(Supplied records)
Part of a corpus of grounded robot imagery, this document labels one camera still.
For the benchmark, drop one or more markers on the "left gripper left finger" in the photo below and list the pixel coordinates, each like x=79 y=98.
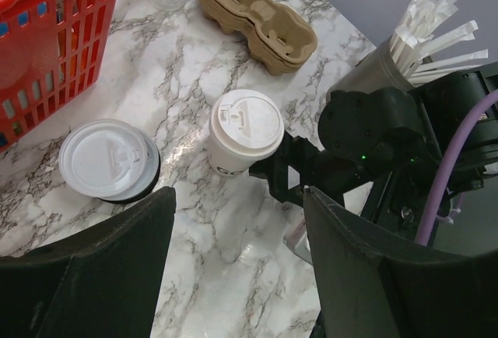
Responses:
x=101 y=282

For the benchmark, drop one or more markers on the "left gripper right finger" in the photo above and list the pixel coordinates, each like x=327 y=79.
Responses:
x=372 y=283

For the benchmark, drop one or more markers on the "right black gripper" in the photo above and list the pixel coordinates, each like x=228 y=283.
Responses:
(End Supplied records)
● **What is required**: From the first line to the last, copy the listing above exactly and leave out the images.

● **Response to the task**:
Part of a corpus of grounded robot imagery, this document labels one camera still.
For the benchmark, drop one or more markers on the "left gripper left finger" in the photo below and list the pixel coordinates, each like x=79 y=98.
Responses:
x=101 y=282

For the benchmark, drop one or more markers on the "left gripper right finger" in the photo above and list the pixel coordinates, each like x=327 y=79.
Responses:
x=372 y=283

For the benchmark, drop one or more markers on the "right black gripper" in the photo above and list the pixel coordinates, each like x=228 y=283.
Responses:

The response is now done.